Jean Keighley told WAAY 31 her dad has Alzheimer's, and sometimes she's a stranger to her own father. She said she decided to walk and raise money in the hopes there will be a cure so she doesn't become a stranger to her own kids one day.
Keighley's father has accomplished a lot in his life.
“My father was one of the original Navy Seals," she said. "He was a Navy EOD, then he was a Secret Service agent for 30 years."
He was diagnosed with Alzheimer's two years ago. The disease has recently started to impact him more.
“To watch a man who was our everything — who could do everything — to, at this point, be able to do basically nothing for himself," said Keighley. "There are times I’m absolutely falling apart at home just watching the devastation, watching the man we knew become somebody completely different.”
She said her dad usually doesn't recognize her as his daughter, but instead as his mother or sister.
Brenda Parris said she is a complete stranger to her mom.
"My mother knew me up until the point when I moved in with her, and then she didn’t know me anymore, and that was — that’s what hurts the most," Parris said.
It's the 10th annual Walk to End Alzheimer's, but it's Parris' 24th year walking with the Alzheimer's Association to honor her mom.

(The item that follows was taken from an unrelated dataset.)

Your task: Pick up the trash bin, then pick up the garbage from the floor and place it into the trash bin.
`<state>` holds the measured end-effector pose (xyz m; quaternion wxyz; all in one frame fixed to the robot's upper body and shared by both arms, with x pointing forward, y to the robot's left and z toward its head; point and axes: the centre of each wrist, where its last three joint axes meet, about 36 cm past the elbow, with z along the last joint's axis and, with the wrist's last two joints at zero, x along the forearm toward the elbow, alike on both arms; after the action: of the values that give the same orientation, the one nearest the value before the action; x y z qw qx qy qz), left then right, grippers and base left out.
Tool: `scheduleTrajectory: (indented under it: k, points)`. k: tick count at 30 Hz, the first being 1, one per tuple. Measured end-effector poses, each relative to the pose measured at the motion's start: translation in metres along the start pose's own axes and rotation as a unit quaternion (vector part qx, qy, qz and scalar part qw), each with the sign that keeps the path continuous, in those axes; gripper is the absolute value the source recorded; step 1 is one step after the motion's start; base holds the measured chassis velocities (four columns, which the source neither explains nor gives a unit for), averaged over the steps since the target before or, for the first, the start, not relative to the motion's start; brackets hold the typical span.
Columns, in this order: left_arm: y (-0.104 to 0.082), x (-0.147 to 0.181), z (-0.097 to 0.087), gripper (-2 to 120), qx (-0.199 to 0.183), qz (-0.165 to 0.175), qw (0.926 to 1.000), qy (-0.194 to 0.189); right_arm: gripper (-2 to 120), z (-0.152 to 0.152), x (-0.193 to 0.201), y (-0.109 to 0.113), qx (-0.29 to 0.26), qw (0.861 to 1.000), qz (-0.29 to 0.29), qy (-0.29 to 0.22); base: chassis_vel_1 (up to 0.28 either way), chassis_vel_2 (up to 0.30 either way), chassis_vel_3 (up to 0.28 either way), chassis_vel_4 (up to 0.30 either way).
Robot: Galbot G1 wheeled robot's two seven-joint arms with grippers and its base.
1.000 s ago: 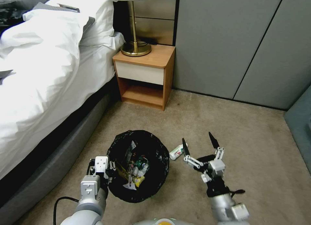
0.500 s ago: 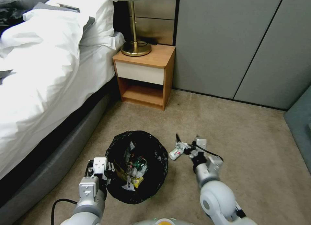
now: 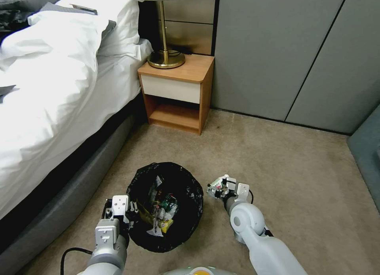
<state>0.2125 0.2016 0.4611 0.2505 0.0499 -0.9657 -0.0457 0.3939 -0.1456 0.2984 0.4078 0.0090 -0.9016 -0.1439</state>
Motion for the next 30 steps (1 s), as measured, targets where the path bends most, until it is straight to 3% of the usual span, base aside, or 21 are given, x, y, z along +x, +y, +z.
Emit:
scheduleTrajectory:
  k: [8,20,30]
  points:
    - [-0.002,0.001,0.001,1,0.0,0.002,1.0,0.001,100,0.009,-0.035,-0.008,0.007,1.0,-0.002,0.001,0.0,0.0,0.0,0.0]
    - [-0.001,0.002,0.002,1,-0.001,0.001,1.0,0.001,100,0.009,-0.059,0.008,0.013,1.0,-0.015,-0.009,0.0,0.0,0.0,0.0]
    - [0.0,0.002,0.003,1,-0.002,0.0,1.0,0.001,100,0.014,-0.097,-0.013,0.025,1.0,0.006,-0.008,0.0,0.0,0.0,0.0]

Both women have witnessed how the disease can impact a loved one. They decided to walk and raise money to hopefully prevent others from having to experience it as well.
“The time to raise the money, the time to find the cure, is now," said Keighley.
“It’s like I’ve got to do something, something to try to end Alzheimer’s, something to fight for the first survivor, hopefully someday," said Parris.